Review: Darwin’s island: The Galapagos in the garden of England – Steve Jones

book - Darwins islandBeyond the limits

Huw Sheridan reviews Steve Jones’s Darwin’s island: The Galapagos in the garden of England Little, Brown, 2009, pp307, £20

The anniversarial hype surrounding Charles Darwin continues unabated. The BBC alone broadcast a seemingly endless flow of programmes as part of its Darwin season.

Jones’s book is essentially a polemic against the parody of Darwin’s life and work which goes something like: Darwin went to the Galapagos Islands, where he saw some finches and quickly churned out his only book worth having on your bookshelf.
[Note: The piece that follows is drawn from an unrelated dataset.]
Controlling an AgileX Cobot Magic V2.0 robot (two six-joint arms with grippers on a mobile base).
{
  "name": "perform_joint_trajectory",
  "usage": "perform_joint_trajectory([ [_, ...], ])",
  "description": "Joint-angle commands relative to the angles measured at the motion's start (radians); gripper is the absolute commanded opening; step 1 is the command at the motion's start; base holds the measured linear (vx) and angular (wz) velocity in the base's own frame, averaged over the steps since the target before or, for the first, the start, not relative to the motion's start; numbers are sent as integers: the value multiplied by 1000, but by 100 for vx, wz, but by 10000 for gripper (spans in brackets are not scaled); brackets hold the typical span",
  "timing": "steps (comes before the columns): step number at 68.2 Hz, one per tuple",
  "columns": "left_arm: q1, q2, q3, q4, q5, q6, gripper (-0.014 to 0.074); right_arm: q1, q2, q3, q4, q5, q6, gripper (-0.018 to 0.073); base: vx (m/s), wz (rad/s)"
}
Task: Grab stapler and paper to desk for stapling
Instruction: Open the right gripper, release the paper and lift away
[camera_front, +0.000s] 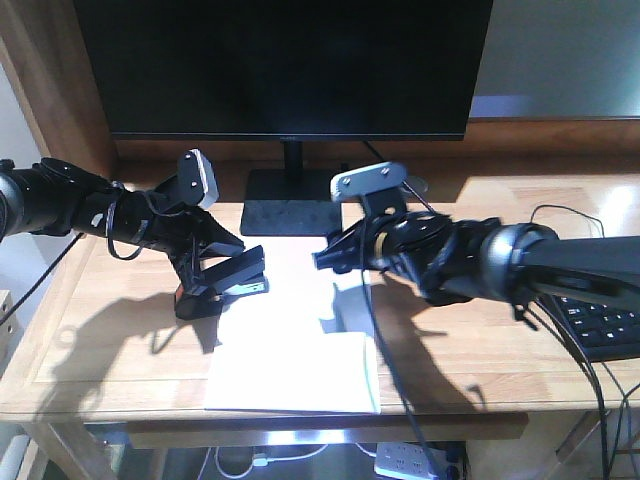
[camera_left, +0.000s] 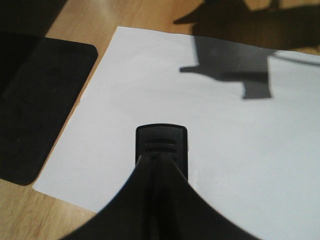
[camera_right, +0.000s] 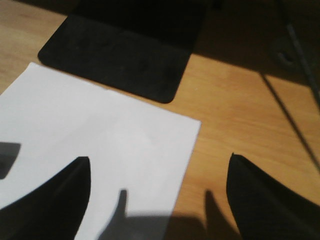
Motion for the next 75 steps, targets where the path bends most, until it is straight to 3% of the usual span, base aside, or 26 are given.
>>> perform_joint_trajectory([
  [1,-10,-55,-27,-54,22,-10,-6,-3,-127,18,-22,95,-35,542,0,0],
  [14,-10,-55,-27,-54,22,-10,-6,-3,-329,160,-22,116,-89,542,0,0],
  [42,-10,-55,-27,-54,22,-10,-6,-3,-905,408,-21,113,-86,542,0,0],
  [75,-10,-55,-27,-54,22,-10,-6,-3,-1562,770,-20,-14,-150,542,0,0],
])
On the origin of species proved the existence of something called ‘evolution’ and upset various religious types, but (in some versions of the story) Darwin recanted this blasphemy on his deathbed.

Darwin wrote more than six million published words, including 19 books, as well as thousands of letters, many of which survive (see darwin-online.org.uk). This vast literature, and the body of experimentation which lay behind much of it, was a crucial foundation in establishing biology in its modern form. Darwin’s theory of ‘descent with modification’, or natural selection, was the glue which held everything together.

On the origin of species was somewhat different to most of his subsequent writings, being largely a literature review and articulation of a new theoretical paradigm. In his later writings, which Jones has in his crosshairs, Darwin focused on his own experimentation conducted on his home island and in doing so effectively founded several branches of modern biology. Trying to understand Darwin from Origin alone is like trying to understand Marx by only reading volume 1 of Capital, or Shakespeare by Hamlet.

In providing a readable account of the many undervalued contributions of Darwin to science, and how his foundations have been built on by later scientists, Jones succeeds admirably. But this is merely one aspect of the book. It is also a potted biography of Darwin and a selective guide to modern biology. It is easy to read and packed full of interesting facts, whilst unfortunately not including references and overly simplifying some complex debates.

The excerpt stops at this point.